Warum die Diskussion um Özils Rücktritt unehrlich ist
So wie Özil fühlen die meisten türkischstämmigen Migranten - Seite 2
Das Problem ist nicht Özil, sondern die missglückte Integration
Insofern ist es in der Tat unehrlich, jetzt alle Kritik auf Özil abzuladen. Das Problem ist nicht die Haltung von Özil allein, sondern das Problem ist die nicht geglückte Integration. Und daran
sind beide Teile schuld:
- Viele Bürger mit türkischer Herkunft, weil sie sich nicht in die deutsche Gesellschaft integrieren wollen, die Sprache nicht lernen, sich abschotten und sich als Opfer sehen.

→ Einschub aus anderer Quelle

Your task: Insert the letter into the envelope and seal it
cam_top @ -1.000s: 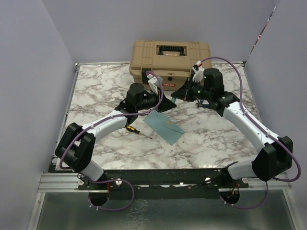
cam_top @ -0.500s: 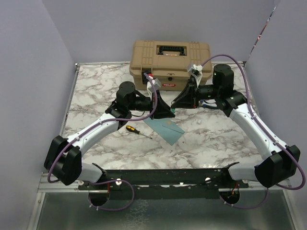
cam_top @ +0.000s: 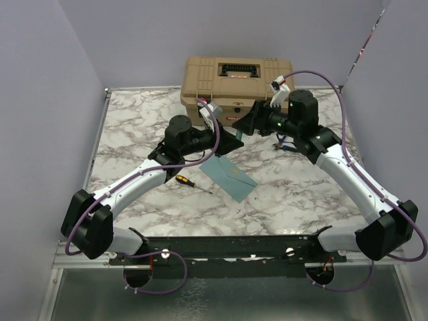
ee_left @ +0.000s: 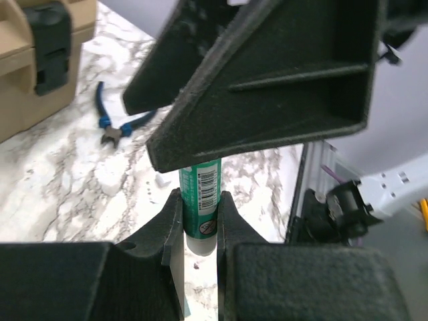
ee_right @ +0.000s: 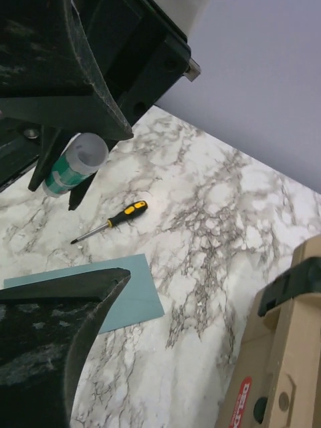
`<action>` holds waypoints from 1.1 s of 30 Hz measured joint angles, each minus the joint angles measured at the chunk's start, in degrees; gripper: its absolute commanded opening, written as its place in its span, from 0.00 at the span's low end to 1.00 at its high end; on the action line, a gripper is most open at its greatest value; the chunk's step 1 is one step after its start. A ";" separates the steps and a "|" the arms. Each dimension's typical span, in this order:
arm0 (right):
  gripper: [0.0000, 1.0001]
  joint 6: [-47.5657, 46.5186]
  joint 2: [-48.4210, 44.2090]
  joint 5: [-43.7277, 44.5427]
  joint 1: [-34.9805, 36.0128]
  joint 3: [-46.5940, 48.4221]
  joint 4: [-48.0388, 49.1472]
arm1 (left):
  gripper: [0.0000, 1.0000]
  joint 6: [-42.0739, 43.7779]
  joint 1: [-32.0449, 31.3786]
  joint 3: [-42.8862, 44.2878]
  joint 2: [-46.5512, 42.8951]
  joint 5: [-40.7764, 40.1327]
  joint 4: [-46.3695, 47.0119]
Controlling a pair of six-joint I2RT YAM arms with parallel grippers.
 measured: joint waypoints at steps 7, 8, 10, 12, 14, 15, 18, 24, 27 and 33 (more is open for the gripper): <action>0.43 5.44 -0.17 8.35 1.38 0.00 -0.31 | 0.00 -3.10 -0.02 0.00 1.20 -8.44 0.09; 0.37 6.14 -0.15 8.20 1.40 0.00 -0.17 | 0.00 -3.52 -0.07 0.00 1.49 -8.79 0.07; 0.30 6.67 -0.09 7.91 1.55 -0.02 0.15 | 0.00 -4.20 -0.09 0.00 2.10 -9.49 0.02; 0.30 6.91 -0.04 7.65 1.66 -0.02 0.46 | 0.00 -4.68 -0.09 -0.02 2.45 -9.79 0.00; 0.34 6.82 0.00 7.32 1.66 -0.02 0.57 | 0.00 -4.96 -0.09 -0.11 2.45 -9.90 0.00; 0.38 6.73 0.02 7.04 1.64 -0.02 0.59 | 0.00 -5.05 -0.09 -0.11 2.45 -9.90 0.02; 0.42 6.21 0.13 5.79 1.64 -0.02 0.59 | 0.00 -5.33 -0.09 -0.11 2.45 -9.84 0.04; 0.35 5.22 0.61 3.82 1.62 -0.02 0.59 | 0.00 -5.51 -0.09 -0.11 2.45 -8.85 0.07; 0.35 4.74 0.61 3.52 1.62 -0.02 0.68 | 0.00 -5.46 -0.09 -0.11 2.45 -7.56 0.07; 0.09 3.08 0.61 1.57 1.62 -0.02 1.14 | 0.00 -5.22 -0.09 -0.11 2.49 -2.58 0.07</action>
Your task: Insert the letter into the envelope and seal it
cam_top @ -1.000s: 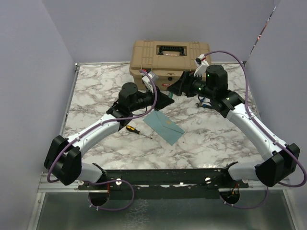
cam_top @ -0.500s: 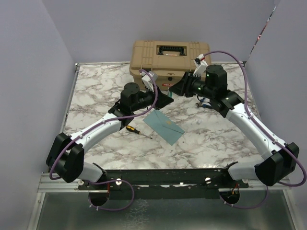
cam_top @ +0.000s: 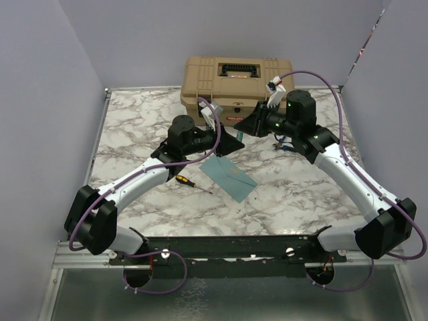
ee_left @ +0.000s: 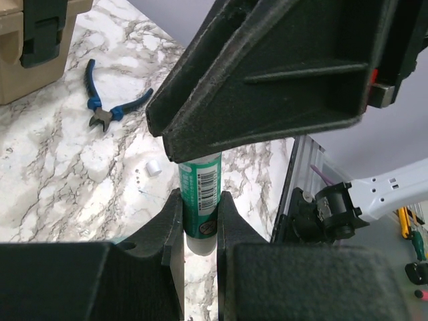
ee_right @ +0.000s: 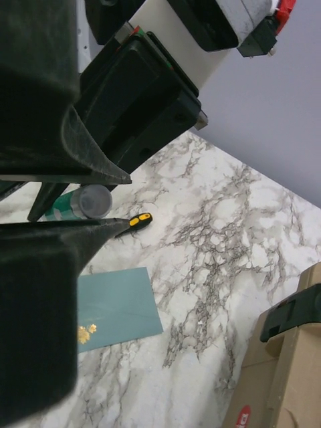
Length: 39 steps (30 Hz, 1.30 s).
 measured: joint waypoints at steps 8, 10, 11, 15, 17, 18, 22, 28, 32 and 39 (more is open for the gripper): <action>0.00 -6.58 -0.48 -8.00 -1.07 -0.02 0.00 | 0.00 0.42 0.22 0.00 -0.17 3.87 0.07; 0.00 -9.99 -1.36 -11.65 -1.44 -0.42 -0.02 | 0.00 0.59 0.22 0.00 -0.46 6.23 0.11; 0.00 -11.74 -2.08 -13.81 -1.62 -0.90 0.17 | 0.00 0.63 0.22 0.00 -0.61 7.34 0.11; 0.00 -19.61 -5.03 -24.70 -2.47 -2.12 0.15 | 0.00 1.29 0.07 0.00 -1.70 15.32 0.76; 0.00 -24.52 -5.64 -30.47 -2.54 -1.75 -0.68 | 0.00 1.68 -0.04 0.00 -2.40 18.95 1.01; 0.00 -27.21 -5.70 -33.09 -2.56 -1.27 -1.68 | 0.00 1.97 -0.24 0.00 -2.69 21.07 1.07; 0.00 -36.74 -5.68 -45.00 -0.90 1.11 -8.07 | 0.00 3.65 -1.40 -0.09 -2.93 24.30 1.05; 0.40 -34.21 -6.08 -43.89 0.00 1.11 -8.37 | 0.00 6.36 -2.27 -0.31 -4.92 22.93 1.75; 0.66 -22.12 -9.46 -28.30 0.33 -0.92 -4.39 | 0.00 6.95 -1.38 -1.38 -5.29 15.23 1.99; 0.72 -7.78 -11.23 -5.60 -0.24 -3.15 0.11 | 0.00 7.28 -2.34 -2.89 -5.53 6.08 1.84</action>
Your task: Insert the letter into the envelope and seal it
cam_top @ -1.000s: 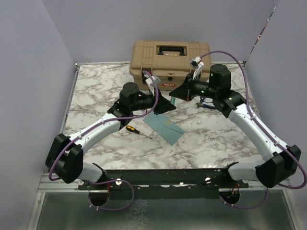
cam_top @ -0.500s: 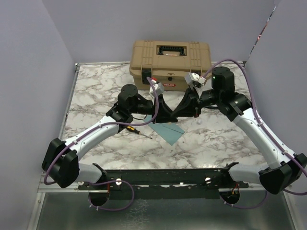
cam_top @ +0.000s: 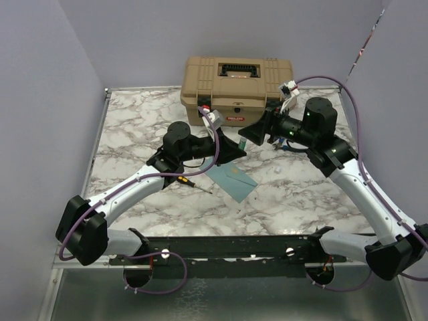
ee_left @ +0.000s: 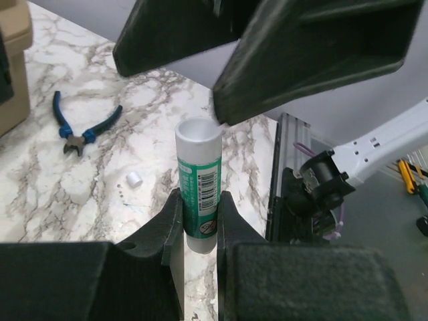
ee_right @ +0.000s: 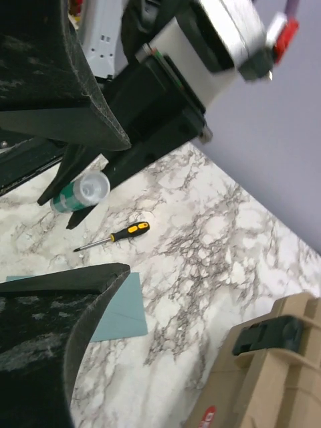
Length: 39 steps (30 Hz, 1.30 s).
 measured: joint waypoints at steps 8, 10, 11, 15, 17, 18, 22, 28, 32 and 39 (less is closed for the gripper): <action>0.58 8.11 3.93 2.80 -0.02 -1.70 0.24 | 0.00 -0.74 -0.07 0.00 -0.11 -4.44 0.57; 0.46 9.03 3.93 2.36 -0.02 -1.70 0.94 | 0.00 -1.16 -0.07 0.00 -0.09 -4.87 0.59; 0.42 9.44 3.93 2.19 -0.02 -1.68 1.36 | 0.00 -1.27 -0.07 0.00 -0.09 -5.07 0.61; 0.28 10.19 3.96 0.61 0.07 -1.68 2.38 | 0.00 -1.84 -0.07 0.00 -0.09 -5.75 0.63; 0.23 10.23 4.15 -0.94 0.09 -1.42 2.64 | 0.00 -2.21 -0.09 0.00 -0.09 -5.95 0.63; 0.18 10.05 4.42 -1.60 0.09 -1.11 2.54 | 0.00 -2.36 -0.09 0.00 -0.09 -6.03 0.68; 0.04 8.83 5.62 -3.74 -0.17 0.17 1.84 | 0.00 -2.89 -0.07 0.00 -0.11 -6.29 0.72; 0.00 2.19 5.68 -10.19 -0.83 1.99 -0.50 | 0.00 -3.34 -0.07 0.02 -0.68 -3.76 0.79; 0.00 -6.38 5.64 -20.50 -1.57 2.51 -1.73 | 0.00 -3.19 0.26 0.11 -0.94 4.02 0.79; 0.00 -19.91 4.26 -39.15 -1.66 2.51 -3.41 | 0.00 -0.33 -0.66 0.13 -2.62 16.61 1.09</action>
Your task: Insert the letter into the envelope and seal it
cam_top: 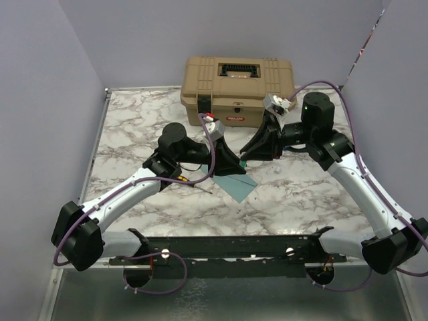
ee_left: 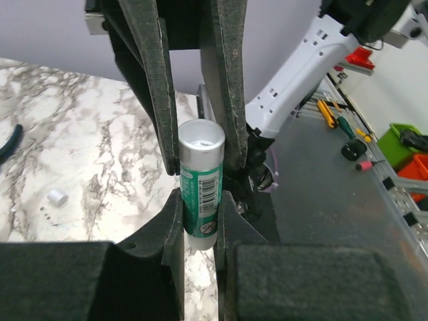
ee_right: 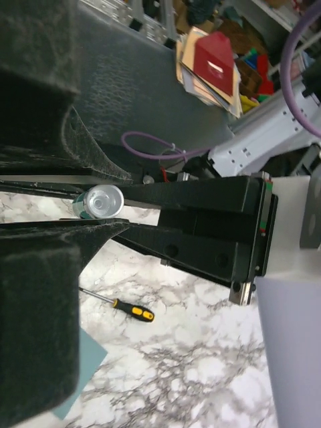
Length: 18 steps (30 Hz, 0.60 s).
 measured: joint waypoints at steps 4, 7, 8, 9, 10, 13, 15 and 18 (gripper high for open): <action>0.52 -0.87 0.52 -1.22 0.28 0.81 -0.92 | 0.00 0.87 -0.46 0.04 -0.26 1.40 0.28; 0.62 5.35 1.95 9.90 1.11 2.47 -1.27 | 0.00 1.01 -0.28 0.04 -0.11 -2.64 0.22; 0.62 8.04 2.84 15.39 1.49 3.50 -1.60 | 0.00 1.03 -0.37 0.04 0.00 -5.07 0.04; 0.62 10.51 3.69 19.96 1.88 4.57 -2.08 | 0.00 1.01 -0.46 0.04 0.04 -6.88 0.02; 0.62 12.81 4.74 24.96 2.08 5.86 -2.89 | 0.00 0.98 -0.57 0.04 0.04 -9.16 0.04; 0.60 19.28 6.21 38.69 2.67 6.47 -3.63 | 0.00 0.15 -0.57 0.04 0.22 -17.92 0.07; 0.58 21.90 6.10 43.80 2.99 5.97 -3.58 | 0.00 -0.52 -0.59 0.04 0.72 -21.42 -0.15; 0.58 24.09 5.88 47.54 3.45 5.84 -3.58 | 0.00 -1.62 -0.66 0.04 1.55 -25.83 -0.28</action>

- Wir Deutsche sind aber auch schuld, weil wir Integration nicht deutlicher eingefordert haben und weil man ja von Migranten und deren Nachkommen schwer erwarten kann, dass sie stolz sind auf Deutschland und sich mit dem Land identifizieren, wenn viele Deutsche (anders als die meisten anderen Nationen) selbst damit ein Riesenproblem haben.
Özil selbst ist Deutscher - er ist in Gelsenkirchen geboren - und hat keinen türkischen Pass. Aber seine Bewunderung für Erdogan teilt er mit den hier lebenden Türken, wie alle Wahl- und
Abstimmungsergebnisse der vergangenen Jahre belegen:
- Bei den Wahlen im November 2015 stimmten in Deutschland 59,7% der Türken für Erdogans AKP, in der Türkei selbst waren es mit 49,5% zehn Prozentpunkte weniger.

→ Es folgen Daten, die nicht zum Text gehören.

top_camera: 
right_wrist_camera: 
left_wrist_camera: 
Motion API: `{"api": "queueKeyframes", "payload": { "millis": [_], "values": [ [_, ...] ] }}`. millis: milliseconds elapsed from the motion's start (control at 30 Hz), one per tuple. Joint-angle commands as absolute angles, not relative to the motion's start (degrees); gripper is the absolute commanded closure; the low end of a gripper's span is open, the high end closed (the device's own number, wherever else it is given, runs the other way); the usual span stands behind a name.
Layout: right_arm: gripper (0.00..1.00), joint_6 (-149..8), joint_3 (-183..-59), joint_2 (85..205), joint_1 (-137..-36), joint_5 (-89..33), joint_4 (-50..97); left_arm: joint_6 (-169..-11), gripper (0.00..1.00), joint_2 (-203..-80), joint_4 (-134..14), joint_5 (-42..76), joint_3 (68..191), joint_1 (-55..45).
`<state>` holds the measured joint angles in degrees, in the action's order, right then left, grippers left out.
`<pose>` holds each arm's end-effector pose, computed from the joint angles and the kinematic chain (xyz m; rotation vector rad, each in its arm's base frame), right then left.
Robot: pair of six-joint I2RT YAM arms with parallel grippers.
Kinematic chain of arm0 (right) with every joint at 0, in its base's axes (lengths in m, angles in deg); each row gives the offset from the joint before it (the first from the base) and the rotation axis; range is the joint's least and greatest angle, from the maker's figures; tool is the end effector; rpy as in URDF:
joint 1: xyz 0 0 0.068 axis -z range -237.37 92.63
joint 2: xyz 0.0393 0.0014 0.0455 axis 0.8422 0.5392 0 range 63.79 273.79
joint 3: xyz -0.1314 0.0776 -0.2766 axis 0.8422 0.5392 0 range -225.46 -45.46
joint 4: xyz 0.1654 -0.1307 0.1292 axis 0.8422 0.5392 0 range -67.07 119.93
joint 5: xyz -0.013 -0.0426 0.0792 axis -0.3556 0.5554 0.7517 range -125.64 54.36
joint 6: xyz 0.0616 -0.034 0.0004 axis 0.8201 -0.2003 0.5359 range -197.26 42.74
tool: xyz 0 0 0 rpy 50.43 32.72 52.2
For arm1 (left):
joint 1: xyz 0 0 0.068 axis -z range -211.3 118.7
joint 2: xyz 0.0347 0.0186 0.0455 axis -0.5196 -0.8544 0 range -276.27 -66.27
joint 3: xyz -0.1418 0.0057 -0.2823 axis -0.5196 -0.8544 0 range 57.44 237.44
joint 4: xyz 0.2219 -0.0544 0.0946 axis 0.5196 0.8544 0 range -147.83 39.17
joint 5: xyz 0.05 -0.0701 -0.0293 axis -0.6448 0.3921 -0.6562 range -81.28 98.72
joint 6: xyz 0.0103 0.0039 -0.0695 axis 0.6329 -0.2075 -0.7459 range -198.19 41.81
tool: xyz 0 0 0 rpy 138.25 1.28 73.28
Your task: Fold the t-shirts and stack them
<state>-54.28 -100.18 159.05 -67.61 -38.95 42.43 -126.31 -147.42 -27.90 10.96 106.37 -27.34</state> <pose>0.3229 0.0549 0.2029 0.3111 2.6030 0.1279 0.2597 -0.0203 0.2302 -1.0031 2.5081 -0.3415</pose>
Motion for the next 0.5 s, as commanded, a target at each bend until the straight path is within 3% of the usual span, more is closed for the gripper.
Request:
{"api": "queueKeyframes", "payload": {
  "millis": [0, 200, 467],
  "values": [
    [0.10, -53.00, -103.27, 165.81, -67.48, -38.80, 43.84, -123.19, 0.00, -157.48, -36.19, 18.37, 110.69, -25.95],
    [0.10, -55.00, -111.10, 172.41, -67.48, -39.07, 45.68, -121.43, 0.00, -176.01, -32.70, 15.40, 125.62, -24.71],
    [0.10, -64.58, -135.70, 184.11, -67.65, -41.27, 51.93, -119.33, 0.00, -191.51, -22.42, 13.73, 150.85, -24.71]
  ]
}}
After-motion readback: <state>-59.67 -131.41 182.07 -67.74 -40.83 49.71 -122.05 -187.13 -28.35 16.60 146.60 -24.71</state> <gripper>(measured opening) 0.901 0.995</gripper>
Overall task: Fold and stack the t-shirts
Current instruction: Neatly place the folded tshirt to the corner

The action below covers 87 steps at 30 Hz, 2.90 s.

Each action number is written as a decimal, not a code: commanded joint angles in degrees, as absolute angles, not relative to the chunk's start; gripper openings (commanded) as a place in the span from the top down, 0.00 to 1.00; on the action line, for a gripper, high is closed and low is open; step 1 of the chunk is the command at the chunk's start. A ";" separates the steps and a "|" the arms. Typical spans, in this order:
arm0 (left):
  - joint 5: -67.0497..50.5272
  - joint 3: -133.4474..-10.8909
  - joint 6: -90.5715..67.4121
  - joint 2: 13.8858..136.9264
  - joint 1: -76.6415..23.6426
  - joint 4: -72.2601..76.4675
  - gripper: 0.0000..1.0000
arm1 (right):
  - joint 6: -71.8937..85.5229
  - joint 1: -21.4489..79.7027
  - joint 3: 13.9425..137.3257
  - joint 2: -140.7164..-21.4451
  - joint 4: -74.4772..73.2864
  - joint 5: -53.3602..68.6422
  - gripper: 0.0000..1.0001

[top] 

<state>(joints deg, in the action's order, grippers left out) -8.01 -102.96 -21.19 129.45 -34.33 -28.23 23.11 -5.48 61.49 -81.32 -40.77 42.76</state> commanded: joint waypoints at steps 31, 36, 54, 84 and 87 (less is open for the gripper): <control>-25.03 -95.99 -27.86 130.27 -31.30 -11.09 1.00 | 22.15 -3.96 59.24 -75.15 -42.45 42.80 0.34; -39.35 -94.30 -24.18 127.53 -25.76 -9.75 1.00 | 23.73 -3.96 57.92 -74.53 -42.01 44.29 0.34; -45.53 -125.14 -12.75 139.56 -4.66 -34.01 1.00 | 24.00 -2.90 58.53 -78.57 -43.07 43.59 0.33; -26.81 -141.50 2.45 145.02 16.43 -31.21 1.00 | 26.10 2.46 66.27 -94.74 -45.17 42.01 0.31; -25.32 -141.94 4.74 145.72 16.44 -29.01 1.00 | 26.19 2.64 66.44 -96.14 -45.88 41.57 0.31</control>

- Beim Verfassungsreferendum in der Türkei im April 2017 stimmten 63% der hier lebenden Türken für Erdogans Entwurf, in der Türkei waren es mit 51,4% fast zwölf Prozentpunkte weniger.
- Und bei den Parlaments- und Präsidentschaftswahlen im Juni 2018 stimmten 64,8% der hier lebenden Türken für Erdogan, 12,2 Prozentpunkte mehr als in der Türkei.
Sogar der frühere Grünen-Chef Cem Özdemir musste nach der Wahl zugeben: "Die feiernden deutsch-türkischen Erdogan-Anhänger jubeln nicht nur ihrem Alleinherrscher zu, sondern drücken damit zugleich
ihre Ablehnung unserer liberalen Demokratie aus."
An Özils Stelle würde ich mich auch ungerecht behandelt fühlen: Denn all seine Haltungen und Einstellungen sind geradezu prototypisch für in Deutschland lebende türkischstämmige Migranten. Nur
haben viele davor bisher die Augen zugemacht. So hatte Angela Merkel Özil zum Musterbeispiel für gelungene Integration stilisiert und sich nach den Erodgan-Fotos ausdrücklich vor ihn gestellt. Und
Claudia Roth von den Grünen versuchte mit billigen Rechentricks, die breite Zustimmung der in Deutschland lebenden Türken für Erdogan zu leugnen.